Robots today can perform space missions, solve a Rubik’s cube, sort hospital medication and even make pancakes. But most can’t manage the simple act of grasping a pencil and spinning it around to get a solid grip.
Intricate tasks that require dexterous in-hand manipulation — rolling, pivoting, bending, sensing friction and other things humans do effortlessly with our hands — have proved notoriously difficult for robots.
Now, a University of Washington team of computer scientists and engineers has built a robot hand that can not only perform dexterous manipulation but also learn from its own experience without needing humans to direct it.
Their latest results are detailed in a paper to be presented May 17 at the IEEE International Conference on Robotics and Automation.
“Hand manipulation is one of the hardest problems that roboticists have to solve,” said lead author Vikash Kumar, a UW doctoral student in computer science and engineering. “A lot of robots today have pretty capable arms but the hand is as simple as a suction cup or maybe a claw or a gripper.”
By contrast, the UW research team spent years custom building one of the most highly capable five-fingered robot hands in the world. Then they developed an accurate simulation model that enables a computer to analyze movements in real time. In their latest demonstration, they apply the model to the hardware and real-world tasks like rotating an elongated object.
With each attempt, the robot hand gets progressively more adept at spinning the tube, thanks to machine learning algorithms that help it model both the basic physics involved and plan which actions it should take to achieve the desired result. (This demonstration begins at 1:47 in the video.)
This autonomous learning approach developed by the UW Movement Control Laboratorycontrasts with robotics demonstrations that require people to program each individual movement of the robot’s hand in order to complete a single task.
“Usually people look at a motion and try to determine what exactly needs to happen —the pinky needs to move that way, so we’ll put some rules in and try it and if something doesn’t work, oh the middle finger moved too much and the pen tilted, so we’ll try another rule,” said senior author and lab director Emo Todorov, UW associate professor of computer science and engineering and of applied mathematics.
“It’s almost like making an animated film — it looks real but there was an army of animators tweaking it,” Todorov said. “What we are using is a universal approach that enables the robot to learn from its own movements and requires no tweaking from us.”
Building a dexterous, five-fingered robot hand poses challenges, both in design and control. The first involved building a mechanical hand with enough speed, strength responsiveness and flexibility to mimic basic behaviors of a human hand.

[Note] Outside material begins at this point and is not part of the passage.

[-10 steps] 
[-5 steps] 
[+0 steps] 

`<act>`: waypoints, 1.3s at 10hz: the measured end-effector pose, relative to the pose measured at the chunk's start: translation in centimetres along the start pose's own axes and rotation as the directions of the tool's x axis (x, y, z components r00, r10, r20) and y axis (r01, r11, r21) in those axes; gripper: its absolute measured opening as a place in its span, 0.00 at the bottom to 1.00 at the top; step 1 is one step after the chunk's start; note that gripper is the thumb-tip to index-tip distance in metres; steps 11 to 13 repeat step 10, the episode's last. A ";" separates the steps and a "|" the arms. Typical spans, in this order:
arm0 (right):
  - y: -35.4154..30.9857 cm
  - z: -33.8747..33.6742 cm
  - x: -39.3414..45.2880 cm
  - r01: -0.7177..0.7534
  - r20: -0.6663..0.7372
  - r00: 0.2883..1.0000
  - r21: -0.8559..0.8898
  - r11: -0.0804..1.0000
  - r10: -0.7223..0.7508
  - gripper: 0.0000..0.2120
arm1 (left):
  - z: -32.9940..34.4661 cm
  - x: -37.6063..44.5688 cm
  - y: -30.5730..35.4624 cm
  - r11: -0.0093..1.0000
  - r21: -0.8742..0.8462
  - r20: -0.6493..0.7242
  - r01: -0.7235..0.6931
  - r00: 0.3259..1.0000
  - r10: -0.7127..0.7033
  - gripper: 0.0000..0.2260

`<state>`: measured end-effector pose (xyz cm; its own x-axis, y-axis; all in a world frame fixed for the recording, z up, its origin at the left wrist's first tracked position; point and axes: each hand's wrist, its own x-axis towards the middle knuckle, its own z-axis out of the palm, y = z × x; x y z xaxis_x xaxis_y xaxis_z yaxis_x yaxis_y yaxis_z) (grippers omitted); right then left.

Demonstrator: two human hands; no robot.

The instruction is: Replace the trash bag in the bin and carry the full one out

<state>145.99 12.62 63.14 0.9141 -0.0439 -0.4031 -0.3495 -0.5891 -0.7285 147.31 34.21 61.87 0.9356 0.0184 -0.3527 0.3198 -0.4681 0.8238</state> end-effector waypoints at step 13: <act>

The UW’s dexterous robot hand — which the team built at a cost of roughly $300,000 — uses a Shadow Hand skeleton actuated with a custom pneumatic system and can move faster than a human hand. It is too expensive for routine commercial or industrial use, but it allows the researchers to push core technologies and test innovative control strategies.
“There are a lot of chaotic things going on and collisions happening when you touch an object with different fingers, which is difficult for control algorithms to deal with,” said co-authorSergey Levine, UW assistant professor of computer science and engineering who worked on the project as a postdoctoral fellow at University of California, Berkeley. “The approach we took was quite different from a traditional controls approach.”
The team first developed algorithms that allowed a computer to model highly complex five-fingered behaviors and plan movements to achieve different outcomes — like typing on a keyboard or dropping and catching a stick — in simulation.
Most recently, the research team has transferred the models to work on the actual five-fingered hand hardware, which never proves to be exactly the same as a simulated scenario. As the robot hand performs different tasks, the system collects data from various sensors and motion capture cameras and employs machine learning algorithms to continually refine and develop more realistic models.
“It’s like sitting through a lesson, going home and doing your homework to understand things better and then coming back to school a little more intelligent the next day,” said Kumar.
So far, the team has demonstrated local learning with the hardware system — which means the hand can continue to improve at a discrete task that involves manipulating the same object in roughly the same way. Next steps include beginning to demonstrate global learning — which means the hand could figure out how to manipulate an unfamiliar object or a new scenario it hasn’t encountered before.